Entries follow. Return each line that contains the word "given".

◆ Dataset records:
********************
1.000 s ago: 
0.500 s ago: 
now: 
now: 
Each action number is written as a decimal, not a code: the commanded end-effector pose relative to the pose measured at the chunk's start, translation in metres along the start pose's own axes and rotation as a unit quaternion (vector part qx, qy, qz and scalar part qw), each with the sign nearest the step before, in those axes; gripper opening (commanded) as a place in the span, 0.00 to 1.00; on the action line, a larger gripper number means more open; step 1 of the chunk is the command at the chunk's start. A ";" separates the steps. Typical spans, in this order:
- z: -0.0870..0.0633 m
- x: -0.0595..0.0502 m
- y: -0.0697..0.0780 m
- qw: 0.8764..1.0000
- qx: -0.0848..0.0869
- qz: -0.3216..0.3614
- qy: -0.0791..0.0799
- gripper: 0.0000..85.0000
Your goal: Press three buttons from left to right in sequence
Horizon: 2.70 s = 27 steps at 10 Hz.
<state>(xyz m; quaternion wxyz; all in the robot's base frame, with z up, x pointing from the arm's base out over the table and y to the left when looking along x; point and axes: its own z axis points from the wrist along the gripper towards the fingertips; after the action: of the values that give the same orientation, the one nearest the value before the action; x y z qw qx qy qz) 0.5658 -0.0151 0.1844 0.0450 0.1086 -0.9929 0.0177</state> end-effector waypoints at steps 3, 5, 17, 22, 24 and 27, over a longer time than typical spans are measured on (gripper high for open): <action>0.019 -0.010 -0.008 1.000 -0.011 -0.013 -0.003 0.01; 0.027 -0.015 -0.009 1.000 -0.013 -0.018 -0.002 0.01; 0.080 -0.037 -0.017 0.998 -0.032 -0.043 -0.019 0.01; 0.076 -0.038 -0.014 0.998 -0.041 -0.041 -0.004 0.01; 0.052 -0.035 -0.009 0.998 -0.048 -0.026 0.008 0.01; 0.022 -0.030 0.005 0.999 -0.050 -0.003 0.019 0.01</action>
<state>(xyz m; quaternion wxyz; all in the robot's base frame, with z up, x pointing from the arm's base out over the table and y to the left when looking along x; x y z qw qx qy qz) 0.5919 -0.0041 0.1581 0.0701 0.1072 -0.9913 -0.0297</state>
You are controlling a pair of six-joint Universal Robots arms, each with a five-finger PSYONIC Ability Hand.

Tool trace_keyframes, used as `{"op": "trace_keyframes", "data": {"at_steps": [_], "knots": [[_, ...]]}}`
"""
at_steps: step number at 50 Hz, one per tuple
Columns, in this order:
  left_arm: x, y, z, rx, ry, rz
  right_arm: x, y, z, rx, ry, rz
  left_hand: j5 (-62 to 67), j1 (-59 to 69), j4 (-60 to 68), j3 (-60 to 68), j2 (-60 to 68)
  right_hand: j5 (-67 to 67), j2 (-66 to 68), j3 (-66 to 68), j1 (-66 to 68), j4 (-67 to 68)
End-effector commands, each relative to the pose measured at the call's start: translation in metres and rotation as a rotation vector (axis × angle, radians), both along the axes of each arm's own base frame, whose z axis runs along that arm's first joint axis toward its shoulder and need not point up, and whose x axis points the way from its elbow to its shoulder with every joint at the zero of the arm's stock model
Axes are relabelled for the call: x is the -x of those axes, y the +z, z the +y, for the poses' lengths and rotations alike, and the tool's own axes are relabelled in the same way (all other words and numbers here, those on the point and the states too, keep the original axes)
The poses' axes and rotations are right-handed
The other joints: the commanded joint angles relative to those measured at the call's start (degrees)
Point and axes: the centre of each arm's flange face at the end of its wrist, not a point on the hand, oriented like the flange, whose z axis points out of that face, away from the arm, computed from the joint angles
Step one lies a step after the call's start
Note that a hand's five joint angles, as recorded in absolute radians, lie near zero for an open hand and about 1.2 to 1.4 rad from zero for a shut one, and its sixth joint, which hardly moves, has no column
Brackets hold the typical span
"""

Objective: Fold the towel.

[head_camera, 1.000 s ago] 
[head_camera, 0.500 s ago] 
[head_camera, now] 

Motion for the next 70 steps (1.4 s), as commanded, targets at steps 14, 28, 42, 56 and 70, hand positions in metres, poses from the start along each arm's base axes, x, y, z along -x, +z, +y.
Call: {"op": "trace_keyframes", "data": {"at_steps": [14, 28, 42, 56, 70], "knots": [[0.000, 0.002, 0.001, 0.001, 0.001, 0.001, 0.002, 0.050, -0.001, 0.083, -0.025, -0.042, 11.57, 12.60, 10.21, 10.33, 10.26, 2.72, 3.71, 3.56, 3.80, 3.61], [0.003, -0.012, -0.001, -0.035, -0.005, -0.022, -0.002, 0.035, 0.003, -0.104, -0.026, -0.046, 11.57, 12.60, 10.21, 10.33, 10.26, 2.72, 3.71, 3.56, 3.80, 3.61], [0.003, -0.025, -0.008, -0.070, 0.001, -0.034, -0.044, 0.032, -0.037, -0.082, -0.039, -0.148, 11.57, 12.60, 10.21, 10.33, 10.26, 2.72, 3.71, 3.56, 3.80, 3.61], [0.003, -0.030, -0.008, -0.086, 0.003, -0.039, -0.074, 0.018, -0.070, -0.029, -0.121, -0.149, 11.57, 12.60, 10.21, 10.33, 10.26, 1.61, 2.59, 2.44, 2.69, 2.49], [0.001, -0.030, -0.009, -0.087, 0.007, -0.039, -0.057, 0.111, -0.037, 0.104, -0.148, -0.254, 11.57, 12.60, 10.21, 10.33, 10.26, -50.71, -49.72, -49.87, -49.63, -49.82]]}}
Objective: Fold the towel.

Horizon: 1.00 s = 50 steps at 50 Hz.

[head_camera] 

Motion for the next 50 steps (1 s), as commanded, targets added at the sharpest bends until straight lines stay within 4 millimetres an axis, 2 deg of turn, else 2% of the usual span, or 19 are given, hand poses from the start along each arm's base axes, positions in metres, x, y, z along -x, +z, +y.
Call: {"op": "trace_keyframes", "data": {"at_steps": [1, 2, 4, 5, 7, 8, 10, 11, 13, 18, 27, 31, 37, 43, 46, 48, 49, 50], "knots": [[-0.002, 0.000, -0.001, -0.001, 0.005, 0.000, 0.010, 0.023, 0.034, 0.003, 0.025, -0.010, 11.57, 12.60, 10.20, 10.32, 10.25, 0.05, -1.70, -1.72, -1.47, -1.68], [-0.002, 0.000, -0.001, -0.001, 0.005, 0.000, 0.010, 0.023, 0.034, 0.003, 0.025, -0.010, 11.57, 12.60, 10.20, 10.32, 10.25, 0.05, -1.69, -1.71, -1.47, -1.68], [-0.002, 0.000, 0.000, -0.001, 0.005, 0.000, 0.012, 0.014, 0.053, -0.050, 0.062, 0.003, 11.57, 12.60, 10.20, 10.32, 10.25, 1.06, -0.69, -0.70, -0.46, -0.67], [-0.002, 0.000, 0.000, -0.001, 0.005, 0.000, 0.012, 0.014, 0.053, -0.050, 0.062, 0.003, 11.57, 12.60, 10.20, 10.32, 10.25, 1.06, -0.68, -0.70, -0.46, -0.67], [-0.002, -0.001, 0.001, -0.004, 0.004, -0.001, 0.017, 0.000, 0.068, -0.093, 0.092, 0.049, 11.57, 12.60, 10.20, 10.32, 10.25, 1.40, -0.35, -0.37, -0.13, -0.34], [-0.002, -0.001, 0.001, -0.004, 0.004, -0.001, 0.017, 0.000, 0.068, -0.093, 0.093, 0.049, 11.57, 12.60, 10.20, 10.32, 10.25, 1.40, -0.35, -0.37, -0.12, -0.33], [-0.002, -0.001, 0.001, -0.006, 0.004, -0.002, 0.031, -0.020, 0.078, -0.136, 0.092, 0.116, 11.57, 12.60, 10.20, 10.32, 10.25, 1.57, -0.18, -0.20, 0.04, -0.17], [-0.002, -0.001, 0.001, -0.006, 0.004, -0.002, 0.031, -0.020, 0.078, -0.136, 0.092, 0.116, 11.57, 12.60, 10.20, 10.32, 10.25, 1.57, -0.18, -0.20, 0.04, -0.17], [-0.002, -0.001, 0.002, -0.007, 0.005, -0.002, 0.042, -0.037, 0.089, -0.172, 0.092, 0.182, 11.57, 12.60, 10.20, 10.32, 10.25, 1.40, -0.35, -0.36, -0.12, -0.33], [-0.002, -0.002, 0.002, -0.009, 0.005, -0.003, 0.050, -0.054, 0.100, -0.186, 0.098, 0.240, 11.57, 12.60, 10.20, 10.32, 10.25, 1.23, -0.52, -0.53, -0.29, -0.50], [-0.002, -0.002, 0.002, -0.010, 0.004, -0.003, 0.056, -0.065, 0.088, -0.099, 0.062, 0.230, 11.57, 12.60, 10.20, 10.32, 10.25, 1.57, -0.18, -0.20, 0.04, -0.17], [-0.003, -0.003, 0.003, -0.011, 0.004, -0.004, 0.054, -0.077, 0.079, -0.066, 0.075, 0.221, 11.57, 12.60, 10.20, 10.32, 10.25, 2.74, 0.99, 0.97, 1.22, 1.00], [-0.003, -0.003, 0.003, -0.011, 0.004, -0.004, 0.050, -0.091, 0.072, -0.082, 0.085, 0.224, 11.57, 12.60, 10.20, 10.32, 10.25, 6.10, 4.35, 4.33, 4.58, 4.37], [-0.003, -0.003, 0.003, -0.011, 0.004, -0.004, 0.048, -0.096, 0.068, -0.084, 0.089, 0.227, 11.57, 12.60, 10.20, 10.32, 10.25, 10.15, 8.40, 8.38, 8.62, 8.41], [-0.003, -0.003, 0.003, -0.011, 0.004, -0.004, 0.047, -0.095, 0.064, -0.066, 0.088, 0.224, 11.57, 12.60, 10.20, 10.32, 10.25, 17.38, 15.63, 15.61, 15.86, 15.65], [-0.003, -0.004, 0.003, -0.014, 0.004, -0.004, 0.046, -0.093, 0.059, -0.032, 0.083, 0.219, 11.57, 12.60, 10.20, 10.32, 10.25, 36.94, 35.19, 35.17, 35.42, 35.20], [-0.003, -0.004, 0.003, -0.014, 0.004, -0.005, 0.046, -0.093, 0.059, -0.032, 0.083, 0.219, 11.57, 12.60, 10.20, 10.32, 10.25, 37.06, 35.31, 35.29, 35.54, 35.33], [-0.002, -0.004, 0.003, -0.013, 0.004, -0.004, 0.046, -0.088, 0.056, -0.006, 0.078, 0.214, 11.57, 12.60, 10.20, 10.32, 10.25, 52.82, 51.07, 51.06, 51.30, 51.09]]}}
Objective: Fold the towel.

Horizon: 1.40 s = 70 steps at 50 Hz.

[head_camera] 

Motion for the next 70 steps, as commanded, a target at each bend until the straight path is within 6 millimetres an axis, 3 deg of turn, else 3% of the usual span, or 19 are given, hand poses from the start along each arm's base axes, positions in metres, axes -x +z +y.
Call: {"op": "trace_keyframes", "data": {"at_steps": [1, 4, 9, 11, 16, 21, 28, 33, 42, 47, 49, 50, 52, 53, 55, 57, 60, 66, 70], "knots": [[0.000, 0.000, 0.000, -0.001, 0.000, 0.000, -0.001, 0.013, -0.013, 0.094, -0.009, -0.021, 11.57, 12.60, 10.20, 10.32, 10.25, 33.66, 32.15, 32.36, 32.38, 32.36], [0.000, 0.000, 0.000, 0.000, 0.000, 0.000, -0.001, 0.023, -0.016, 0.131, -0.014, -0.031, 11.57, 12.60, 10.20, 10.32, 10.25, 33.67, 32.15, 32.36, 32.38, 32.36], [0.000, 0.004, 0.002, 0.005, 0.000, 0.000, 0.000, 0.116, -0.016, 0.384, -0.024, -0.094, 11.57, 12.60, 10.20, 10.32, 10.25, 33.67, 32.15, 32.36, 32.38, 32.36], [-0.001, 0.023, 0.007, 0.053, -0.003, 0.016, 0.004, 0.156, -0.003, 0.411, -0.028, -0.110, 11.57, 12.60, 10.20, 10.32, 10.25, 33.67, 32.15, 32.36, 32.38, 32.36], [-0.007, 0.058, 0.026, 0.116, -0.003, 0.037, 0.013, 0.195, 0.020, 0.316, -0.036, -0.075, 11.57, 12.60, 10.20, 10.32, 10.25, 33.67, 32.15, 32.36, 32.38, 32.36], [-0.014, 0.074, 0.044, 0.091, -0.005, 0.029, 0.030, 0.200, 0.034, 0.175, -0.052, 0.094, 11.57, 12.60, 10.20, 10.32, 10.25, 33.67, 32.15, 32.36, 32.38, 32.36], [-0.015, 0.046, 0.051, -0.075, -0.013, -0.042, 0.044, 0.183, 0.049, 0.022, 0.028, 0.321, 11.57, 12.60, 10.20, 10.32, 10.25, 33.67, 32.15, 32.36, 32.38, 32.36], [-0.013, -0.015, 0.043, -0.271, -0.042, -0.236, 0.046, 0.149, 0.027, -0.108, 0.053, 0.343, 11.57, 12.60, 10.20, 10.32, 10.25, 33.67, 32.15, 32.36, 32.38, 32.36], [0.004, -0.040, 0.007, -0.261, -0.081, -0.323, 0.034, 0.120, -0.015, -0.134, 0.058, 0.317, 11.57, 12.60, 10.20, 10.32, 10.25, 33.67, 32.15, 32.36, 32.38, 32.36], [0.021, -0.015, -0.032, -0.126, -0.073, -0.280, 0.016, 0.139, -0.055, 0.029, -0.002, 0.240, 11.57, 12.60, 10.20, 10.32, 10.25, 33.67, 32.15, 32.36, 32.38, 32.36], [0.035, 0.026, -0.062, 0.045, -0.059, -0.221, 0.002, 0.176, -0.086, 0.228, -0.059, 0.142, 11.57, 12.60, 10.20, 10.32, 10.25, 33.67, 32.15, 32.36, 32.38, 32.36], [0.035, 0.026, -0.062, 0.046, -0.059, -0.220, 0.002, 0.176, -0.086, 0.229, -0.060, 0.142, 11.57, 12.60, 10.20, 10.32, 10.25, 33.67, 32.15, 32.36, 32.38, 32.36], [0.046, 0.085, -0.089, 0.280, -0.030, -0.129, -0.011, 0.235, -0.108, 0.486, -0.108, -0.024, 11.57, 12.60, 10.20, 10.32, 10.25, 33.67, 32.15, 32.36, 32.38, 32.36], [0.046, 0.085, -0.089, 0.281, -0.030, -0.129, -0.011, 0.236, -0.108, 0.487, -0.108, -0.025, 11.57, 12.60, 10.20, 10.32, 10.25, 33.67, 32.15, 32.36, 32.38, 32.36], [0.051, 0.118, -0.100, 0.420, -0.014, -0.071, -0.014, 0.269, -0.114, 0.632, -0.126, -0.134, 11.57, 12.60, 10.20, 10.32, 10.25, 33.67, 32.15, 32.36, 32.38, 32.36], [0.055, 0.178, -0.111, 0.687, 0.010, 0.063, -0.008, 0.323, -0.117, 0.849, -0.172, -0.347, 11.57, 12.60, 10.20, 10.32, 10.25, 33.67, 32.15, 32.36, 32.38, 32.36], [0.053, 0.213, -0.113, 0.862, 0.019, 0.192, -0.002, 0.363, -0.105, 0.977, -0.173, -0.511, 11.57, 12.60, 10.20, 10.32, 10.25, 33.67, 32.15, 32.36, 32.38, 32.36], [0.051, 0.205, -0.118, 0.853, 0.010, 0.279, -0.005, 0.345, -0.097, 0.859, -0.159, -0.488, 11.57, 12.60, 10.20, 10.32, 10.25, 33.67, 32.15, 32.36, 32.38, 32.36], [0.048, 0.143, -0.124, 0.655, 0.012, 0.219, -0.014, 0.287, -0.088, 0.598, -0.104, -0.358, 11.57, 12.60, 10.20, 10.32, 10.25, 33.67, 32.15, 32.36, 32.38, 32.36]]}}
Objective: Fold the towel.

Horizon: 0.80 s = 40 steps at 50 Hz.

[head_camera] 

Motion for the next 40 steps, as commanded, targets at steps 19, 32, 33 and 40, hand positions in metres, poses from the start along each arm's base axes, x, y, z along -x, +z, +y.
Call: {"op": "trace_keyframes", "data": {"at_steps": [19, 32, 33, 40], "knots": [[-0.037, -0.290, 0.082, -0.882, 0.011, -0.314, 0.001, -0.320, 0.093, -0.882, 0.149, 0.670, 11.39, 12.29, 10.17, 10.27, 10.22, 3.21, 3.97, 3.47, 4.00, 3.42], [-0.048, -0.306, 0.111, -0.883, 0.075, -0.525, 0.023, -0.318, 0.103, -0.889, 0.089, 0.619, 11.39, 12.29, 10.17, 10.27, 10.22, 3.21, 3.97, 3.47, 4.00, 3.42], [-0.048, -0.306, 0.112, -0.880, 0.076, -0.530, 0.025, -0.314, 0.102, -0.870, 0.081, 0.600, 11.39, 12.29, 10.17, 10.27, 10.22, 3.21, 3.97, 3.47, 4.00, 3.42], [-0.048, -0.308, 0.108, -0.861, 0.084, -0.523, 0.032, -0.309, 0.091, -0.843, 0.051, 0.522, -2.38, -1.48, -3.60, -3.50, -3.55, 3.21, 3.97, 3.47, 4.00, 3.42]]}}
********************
◆ Task answer:
Motion for the next 50 steps (1 s), as commanded, targets added at the sharpest bends until straight lines stay within 4 millimetres an axis, 2 deg of turn, else 2% of the usual span, or 19 are given, hand poses from the start along each arm's base axes, positions in metres, x, y, z along -x, +z, +y.
Motion for the next 70 steps, as commanded, a target at each bend until the straight path is within 6 millimetres an axis, 3 deg of turn, else 3% of the usual span, or 19 are given, hand poses from the start along each arm's base axes, positions in metres, axes -x +z +y.

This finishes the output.